The three "h's" of "Bear" are "Husky, Hirsute and Homosexual." Add "Muscle" in front and the term defines:

a. A hairy (esp. chest)ed gay man, usually of middle years or more, who is well-muscled or well defined ("cut")usually from body-building or progressive-resistance gym work, with visible attributes such as forearm "guns" or "six-pack abs."

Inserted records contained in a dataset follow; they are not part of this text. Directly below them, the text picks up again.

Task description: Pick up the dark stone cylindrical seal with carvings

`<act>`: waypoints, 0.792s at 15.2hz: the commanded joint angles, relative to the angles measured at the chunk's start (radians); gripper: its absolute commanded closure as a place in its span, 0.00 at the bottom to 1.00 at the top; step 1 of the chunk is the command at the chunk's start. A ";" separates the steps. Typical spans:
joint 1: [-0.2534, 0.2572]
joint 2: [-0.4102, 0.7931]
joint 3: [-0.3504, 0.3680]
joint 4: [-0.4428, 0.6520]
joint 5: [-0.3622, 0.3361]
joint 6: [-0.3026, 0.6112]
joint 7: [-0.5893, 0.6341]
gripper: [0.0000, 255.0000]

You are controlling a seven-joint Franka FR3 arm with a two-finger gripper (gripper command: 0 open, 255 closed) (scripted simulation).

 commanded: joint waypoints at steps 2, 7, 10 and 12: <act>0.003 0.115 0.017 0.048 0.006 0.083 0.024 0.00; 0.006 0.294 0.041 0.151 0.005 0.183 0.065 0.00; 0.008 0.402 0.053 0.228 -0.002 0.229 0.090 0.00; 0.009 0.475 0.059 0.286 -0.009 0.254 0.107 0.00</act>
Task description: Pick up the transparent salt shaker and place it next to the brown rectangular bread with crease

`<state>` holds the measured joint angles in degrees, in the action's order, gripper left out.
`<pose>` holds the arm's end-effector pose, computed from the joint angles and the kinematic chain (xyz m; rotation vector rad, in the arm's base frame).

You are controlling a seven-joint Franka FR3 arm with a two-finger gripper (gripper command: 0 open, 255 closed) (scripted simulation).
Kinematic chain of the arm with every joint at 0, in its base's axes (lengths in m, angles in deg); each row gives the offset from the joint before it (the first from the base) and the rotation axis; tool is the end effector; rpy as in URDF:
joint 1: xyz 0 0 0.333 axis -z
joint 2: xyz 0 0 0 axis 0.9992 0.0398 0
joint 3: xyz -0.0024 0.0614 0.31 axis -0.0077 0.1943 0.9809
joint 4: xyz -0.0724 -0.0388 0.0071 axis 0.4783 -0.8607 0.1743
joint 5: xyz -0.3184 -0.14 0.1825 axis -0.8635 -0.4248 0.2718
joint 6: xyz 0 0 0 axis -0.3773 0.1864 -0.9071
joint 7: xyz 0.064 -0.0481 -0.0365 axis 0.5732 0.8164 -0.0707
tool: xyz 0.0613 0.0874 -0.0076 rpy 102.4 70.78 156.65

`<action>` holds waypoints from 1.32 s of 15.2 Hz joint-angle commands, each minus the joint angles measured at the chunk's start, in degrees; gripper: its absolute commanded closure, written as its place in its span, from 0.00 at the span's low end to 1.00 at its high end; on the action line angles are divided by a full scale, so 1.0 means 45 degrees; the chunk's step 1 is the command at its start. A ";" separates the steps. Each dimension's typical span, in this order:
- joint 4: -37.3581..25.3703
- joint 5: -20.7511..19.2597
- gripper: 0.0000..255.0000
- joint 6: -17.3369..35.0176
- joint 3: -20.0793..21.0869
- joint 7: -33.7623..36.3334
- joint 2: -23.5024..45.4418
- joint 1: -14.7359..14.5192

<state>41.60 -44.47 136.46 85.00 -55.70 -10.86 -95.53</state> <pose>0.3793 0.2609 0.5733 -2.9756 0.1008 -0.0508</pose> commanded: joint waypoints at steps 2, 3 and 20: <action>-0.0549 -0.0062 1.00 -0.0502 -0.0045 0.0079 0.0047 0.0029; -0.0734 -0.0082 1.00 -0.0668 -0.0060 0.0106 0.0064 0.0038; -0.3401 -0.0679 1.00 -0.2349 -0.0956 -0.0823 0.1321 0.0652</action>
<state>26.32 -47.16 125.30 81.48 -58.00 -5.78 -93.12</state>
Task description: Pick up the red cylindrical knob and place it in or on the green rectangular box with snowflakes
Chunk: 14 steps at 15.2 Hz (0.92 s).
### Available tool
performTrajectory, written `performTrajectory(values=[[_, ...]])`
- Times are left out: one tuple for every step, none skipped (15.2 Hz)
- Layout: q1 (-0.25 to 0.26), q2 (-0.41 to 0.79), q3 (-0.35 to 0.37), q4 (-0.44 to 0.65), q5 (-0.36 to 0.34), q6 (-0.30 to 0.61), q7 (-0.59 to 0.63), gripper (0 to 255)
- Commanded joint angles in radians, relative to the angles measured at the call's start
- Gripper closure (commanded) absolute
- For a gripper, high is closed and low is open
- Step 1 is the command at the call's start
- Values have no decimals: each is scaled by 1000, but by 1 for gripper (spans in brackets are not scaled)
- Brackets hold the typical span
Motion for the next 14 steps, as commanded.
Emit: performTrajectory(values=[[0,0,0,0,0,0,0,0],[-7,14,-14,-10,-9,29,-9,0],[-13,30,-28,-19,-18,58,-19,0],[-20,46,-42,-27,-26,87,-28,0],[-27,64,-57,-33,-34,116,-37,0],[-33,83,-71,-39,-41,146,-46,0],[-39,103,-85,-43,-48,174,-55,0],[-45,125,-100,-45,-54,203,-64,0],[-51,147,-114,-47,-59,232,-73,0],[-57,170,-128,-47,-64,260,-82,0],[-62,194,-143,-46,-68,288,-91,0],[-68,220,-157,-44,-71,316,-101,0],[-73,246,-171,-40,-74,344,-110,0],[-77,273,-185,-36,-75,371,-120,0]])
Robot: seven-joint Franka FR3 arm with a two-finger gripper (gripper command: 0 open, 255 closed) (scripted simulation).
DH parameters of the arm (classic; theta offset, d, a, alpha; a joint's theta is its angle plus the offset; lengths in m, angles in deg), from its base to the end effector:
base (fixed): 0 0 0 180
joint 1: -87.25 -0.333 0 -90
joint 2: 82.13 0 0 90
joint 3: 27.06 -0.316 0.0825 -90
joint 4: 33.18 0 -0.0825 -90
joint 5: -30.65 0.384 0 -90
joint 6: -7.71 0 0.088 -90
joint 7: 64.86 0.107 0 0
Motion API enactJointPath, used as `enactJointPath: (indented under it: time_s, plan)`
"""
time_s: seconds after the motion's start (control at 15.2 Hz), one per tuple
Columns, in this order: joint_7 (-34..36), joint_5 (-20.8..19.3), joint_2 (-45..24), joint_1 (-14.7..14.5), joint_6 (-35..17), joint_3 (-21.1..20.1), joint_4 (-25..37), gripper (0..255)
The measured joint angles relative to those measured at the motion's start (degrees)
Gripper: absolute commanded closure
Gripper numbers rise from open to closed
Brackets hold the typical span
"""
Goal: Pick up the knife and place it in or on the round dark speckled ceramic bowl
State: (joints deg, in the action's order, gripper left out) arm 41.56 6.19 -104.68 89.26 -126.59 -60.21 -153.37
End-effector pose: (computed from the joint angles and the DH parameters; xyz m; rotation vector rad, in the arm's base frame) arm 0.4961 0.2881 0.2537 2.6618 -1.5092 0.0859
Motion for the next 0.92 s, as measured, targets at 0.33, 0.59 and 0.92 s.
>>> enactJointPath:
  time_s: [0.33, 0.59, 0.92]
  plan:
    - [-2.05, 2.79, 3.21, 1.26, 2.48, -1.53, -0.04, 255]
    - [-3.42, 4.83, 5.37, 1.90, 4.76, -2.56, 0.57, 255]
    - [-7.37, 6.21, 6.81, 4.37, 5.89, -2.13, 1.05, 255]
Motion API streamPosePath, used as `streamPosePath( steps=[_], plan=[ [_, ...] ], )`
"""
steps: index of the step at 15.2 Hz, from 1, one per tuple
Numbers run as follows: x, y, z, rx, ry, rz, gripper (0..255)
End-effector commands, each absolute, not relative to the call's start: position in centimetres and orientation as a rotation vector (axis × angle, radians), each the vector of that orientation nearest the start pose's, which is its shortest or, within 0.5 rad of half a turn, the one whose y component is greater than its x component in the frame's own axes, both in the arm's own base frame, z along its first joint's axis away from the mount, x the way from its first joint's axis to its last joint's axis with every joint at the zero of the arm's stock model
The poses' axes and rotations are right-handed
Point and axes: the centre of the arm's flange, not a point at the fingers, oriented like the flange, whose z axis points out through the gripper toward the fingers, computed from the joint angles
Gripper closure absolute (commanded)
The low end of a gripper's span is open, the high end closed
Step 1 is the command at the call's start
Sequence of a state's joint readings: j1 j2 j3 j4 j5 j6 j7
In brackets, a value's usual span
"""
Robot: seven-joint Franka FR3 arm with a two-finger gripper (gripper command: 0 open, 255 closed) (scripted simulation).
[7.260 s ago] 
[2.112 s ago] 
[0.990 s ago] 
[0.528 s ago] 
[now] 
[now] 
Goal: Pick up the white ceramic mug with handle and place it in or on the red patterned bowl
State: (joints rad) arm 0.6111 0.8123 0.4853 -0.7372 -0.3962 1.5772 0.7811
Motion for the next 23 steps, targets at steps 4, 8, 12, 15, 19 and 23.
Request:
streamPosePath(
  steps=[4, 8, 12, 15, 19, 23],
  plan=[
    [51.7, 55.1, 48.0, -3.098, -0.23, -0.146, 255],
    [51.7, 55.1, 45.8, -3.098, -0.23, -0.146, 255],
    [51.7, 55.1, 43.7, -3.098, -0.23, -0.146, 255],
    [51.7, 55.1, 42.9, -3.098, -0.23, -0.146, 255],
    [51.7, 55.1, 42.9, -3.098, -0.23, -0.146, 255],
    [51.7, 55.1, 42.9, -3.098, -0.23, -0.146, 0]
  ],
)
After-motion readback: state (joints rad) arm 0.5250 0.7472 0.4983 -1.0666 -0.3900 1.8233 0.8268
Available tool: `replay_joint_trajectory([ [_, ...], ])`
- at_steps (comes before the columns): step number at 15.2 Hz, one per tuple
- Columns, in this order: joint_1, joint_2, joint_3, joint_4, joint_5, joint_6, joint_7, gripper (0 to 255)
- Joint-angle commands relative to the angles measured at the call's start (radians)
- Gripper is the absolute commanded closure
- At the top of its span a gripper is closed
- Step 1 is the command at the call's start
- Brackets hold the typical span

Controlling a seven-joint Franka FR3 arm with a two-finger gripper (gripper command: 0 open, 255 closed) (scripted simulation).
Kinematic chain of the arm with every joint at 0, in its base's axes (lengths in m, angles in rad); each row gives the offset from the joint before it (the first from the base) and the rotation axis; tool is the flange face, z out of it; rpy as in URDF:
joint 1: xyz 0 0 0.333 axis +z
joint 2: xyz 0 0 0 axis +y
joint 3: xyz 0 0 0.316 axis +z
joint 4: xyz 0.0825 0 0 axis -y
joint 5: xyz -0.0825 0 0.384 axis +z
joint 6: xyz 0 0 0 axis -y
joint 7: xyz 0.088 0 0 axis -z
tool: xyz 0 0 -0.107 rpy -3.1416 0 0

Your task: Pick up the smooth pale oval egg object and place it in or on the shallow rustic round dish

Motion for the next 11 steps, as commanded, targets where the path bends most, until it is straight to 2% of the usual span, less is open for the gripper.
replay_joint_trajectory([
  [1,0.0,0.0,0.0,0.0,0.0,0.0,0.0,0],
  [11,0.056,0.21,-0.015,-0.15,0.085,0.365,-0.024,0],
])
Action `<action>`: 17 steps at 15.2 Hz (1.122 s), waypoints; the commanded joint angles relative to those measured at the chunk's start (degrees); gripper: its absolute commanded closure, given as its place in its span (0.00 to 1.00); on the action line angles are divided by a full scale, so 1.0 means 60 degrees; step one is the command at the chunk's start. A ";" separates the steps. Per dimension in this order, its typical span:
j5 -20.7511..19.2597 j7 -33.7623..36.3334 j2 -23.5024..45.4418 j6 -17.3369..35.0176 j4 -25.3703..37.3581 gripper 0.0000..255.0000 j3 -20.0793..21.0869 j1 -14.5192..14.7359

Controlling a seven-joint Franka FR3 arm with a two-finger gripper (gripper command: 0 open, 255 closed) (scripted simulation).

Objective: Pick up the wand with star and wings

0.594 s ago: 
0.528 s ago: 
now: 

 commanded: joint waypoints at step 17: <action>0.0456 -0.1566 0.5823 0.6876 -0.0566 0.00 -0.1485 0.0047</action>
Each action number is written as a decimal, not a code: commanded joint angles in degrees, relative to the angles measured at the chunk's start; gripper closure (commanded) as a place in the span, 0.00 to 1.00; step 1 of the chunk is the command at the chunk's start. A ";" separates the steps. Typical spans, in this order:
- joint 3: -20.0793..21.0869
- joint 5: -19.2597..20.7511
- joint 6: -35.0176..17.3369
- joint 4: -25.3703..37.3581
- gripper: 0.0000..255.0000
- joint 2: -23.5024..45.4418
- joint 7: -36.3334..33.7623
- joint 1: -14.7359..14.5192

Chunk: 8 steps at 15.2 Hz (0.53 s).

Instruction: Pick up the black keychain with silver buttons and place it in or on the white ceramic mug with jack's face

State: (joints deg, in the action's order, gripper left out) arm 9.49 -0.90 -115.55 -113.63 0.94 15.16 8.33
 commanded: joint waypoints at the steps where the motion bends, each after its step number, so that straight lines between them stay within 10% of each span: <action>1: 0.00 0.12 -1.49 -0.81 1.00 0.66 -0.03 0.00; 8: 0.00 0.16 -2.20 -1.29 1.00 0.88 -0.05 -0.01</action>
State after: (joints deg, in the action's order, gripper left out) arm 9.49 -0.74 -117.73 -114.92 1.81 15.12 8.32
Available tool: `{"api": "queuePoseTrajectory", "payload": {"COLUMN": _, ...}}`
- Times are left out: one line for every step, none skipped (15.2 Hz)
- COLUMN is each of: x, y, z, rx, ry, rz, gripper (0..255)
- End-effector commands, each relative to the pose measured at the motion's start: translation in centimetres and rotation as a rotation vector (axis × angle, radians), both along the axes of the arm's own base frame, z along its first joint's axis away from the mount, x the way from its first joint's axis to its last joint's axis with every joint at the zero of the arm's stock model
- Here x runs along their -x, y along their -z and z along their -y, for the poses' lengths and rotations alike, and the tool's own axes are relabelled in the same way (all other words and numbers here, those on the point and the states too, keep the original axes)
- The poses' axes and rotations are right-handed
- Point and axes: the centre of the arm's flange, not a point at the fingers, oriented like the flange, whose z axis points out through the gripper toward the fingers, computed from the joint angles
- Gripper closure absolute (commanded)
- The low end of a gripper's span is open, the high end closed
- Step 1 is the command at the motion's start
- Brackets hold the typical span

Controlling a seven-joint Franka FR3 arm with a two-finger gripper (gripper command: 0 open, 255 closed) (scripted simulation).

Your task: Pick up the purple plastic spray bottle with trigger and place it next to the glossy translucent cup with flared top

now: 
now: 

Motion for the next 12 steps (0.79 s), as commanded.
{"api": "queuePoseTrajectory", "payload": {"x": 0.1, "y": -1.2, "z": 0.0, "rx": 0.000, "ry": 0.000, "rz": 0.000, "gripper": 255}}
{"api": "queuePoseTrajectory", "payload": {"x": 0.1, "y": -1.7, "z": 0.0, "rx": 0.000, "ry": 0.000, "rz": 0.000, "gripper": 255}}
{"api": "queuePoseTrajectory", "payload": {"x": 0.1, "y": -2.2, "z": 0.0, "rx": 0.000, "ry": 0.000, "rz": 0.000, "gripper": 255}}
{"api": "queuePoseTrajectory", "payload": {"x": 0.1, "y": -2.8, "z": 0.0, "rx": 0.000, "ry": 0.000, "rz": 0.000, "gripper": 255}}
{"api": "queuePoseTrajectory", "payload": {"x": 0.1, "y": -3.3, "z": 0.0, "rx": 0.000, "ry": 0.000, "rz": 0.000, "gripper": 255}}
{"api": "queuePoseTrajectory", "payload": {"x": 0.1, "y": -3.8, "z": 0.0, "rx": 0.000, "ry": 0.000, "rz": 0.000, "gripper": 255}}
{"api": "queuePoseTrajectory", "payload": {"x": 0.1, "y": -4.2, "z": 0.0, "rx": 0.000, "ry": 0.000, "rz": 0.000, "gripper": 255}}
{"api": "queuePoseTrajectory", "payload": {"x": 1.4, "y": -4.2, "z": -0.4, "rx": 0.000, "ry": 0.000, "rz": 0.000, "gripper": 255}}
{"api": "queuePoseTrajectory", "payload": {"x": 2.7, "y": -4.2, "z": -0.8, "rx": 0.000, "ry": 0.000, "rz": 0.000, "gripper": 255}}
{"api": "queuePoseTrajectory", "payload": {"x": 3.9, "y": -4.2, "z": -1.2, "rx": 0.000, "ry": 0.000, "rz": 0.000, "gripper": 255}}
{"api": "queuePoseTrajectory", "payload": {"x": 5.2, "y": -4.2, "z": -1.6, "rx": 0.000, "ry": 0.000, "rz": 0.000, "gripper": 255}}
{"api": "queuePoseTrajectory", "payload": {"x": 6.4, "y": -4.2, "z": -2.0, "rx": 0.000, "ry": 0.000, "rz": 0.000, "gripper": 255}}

b. More generally, any hairy-chested mature (usually but not definitively) gay male who is at least somewhat physically fit, especially one who presents an imposing or dominant presence. Facial hair and a blue-collar look such as the cliche plaid lumberjack shirt add to the image.
(Definition a) -- "OK, in a day when 'Muscle Bear' has started to nudge out older descriptions like "virile, red-blooded, hairy-chested American male, who do you think is really a muscle bear? Can you put it in terms I'd understand?" -- "Oh, you mean gay porn! Blake Nolan, Dean Coulter, probably Arpad Miklos who wears his muscles so well, possibly Ross Hurston, the power bottom from England, and maybe the very hairy hunky Ray Harley. If Ray grew a beard and played the sexual top more often, I think he'd qualify.

But to me, the quintessential Muscle Bear is Tim Kelly in the HOM gay-porn vids. Woof!"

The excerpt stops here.